I picked up Soldier’s Heart months ago because the cover caught my eye and the back page synopsis intrigued me. Generally, I like to read outside my comfortable for entertainment genre when I’m a little stuck on my writing projects so I pulled it off the shelf a few days ago.
The book, by Elizabeth D. Samet, is written by a civilian among soldiers about emerging soldiers. She is an English teacher at West Point discussing how the school and the students changed after 9/11. I was amazed after only a few pages. Her insights, and stereotype breaking thoughts on our military, are so poignant I feel every civilian should read this book.
In the first chapter, she begins the book speaking of two friends who died in combat. Her description of the funerals, the snap of the flag, and the way she draws comparisons of every aspect to literature beautifully, gave me chills.

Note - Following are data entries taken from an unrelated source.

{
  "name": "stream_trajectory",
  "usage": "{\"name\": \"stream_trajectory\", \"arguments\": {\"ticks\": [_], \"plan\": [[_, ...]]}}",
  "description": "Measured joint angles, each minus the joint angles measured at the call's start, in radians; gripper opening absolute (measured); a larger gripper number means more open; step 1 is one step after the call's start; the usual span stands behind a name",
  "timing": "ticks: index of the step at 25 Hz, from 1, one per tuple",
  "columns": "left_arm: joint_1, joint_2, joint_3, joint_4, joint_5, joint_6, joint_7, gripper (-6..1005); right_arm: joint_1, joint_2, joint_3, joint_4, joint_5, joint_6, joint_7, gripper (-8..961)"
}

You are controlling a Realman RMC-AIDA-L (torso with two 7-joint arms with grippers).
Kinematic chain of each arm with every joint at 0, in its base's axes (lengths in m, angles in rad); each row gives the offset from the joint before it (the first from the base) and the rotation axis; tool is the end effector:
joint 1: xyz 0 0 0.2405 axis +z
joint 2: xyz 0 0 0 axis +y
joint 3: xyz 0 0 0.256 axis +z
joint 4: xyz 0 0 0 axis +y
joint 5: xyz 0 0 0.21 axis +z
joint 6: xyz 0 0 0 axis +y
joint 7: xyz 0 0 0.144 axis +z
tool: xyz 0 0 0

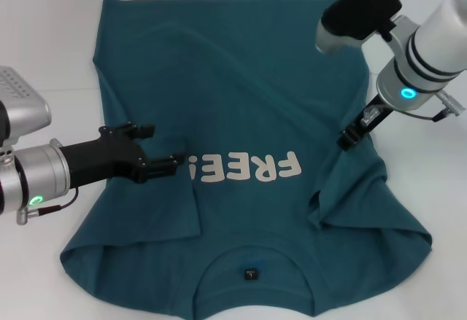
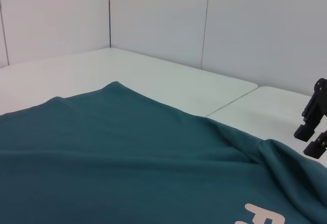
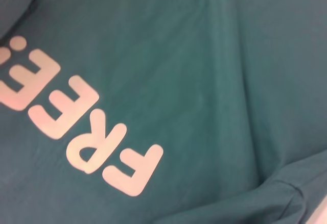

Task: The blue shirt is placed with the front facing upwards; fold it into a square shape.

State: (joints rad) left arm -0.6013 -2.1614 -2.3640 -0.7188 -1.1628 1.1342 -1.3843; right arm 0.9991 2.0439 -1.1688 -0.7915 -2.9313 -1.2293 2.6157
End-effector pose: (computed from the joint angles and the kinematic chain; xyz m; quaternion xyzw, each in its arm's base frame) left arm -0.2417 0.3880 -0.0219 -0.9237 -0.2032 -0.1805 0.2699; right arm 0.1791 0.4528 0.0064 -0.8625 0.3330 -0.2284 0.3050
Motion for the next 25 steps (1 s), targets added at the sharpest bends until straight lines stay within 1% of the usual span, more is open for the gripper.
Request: {"name": "stream_trajectory", "arguments": {"ticks": [2,5,7,11,13,14,19,25], "plan": [[-0.001,0.000,0.001,0.001,0.000,0.000,0.000,839,0.007,0.003,-0.008,0.014,0.000,0.008,-0.001,497],[-0.001,0.000,0.001,0.001,0.000,0.000,0.000,839,0.014,0.008,-0.035,0.027,0.000,0.032,-0.012,451],[-0.001,0.000,0.000,0.001,0.000,-0.002,0.000,839,0.015,0.014,-0.072,0.029,0.000,0.054,-0.035,421],[0.000,0.000,0.000,0.001,0.000,-0.007,0.001,839,0.007,0.022,-0.162,0.033,0.000,0.118,-0.091,480],[0.001,0.000,0.000,0.001,0.000,-0.007,0.001,839,0.007,0.023,-0.187,0.039,0.000,0.137,-0.120,510],[0.001,-0.001,0.000,0.001,0.000,-0.007,0.001,839,0.007,0.023,-0.195,0.043,0.000,0.147,-0.134,510],[0.000,-0.002,0.000,0.001,0.000,-0.007,0.001,839,0.029,0.013,-0.202,0.107,-0.001,0.203,-0.156,508],[0.003,-0.002,-0.001,0.001,0.000,-0.008,0.000,839,0.032,0.007,-0.210,0.166,-0.002,0.243,-0.180,505]]}}
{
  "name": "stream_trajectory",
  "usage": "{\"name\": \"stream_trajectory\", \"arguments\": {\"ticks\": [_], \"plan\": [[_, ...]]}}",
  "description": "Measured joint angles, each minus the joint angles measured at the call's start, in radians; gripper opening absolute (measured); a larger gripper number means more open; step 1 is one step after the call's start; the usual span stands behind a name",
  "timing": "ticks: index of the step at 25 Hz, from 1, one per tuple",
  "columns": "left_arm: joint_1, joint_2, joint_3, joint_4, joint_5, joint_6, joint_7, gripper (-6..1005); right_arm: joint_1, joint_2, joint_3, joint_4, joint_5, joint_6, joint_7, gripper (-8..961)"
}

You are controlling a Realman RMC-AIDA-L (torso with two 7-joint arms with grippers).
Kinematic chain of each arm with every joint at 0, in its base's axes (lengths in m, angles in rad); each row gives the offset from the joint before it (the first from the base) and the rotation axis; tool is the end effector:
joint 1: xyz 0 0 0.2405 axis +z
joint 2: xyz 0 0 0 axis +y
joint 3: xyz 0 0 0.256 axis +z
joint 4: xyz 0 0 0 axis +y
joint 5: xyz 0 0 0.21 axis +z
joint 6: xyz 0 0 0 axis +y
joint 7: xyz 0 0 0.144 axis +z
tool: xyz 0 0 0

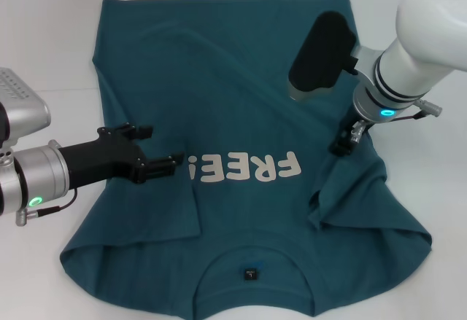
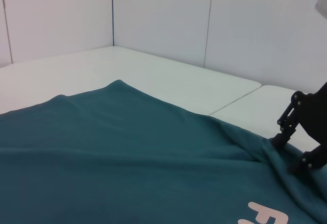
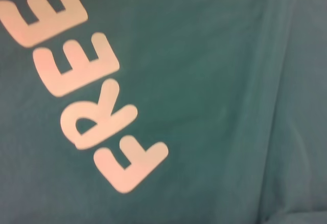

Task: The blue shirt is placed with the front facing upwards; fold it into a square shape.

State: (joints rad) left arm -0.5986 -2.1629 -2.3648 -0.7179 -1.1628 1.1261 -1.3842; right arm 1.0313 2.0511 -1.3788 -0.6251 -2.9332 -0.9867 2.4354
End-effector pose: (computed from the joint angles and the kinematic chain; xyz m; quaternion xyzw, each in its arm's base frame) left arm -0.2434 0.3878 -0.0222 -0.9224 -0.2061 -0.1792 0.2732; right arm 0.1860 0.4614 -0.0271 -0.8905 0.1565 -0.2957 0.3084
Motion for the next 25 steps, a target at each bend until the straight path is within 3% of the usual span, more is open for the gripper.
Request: {"name": "stream_trajectory", "arguments": {"ticks": [18,25], "plan": [[0.000,0.000,-0.006,0.000,0.000,-0.003,-0.008,839,-0.035,-0.057,-0.018,-0.050,0.000,-0.131,0.025,505],[-0.004,0.001,-0.005,0.010,0.000,-0.023,-0.007,839,-0.035,-0.052,0.014,-0.054,0.001,-0.141,0.032,504]]}}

The services for my two colleagues constituted my first experience of military funerals, which have a kind of earnestness for which I was not entirely prepared. On unusually intimate terms with violence throughout their professional lives, soldiers know things that many of the rest of us do not. The most elemental thing they know, or are prepared to know, is death. ……. Whereas civilian funerals seem to cling to the idea that a unique individual has died, military funerals turn everyone into a symbol of epic sacrifice.
She is writing from neither a liberal nor a conservative stance. She is merely a teacher teaching students who will, after their senior year, be officers in the military.
It is so far a beautiful book speaking of the many facets of our future soldiers’ journey through literature and final stages of entering adulthood. She broke every assumption I’ve had of the men and women who enter West Point.
I’m thoroughly enjoying every word in this book. If you get the chance, read it. Soldier’s Heart by Elizabeth Samet.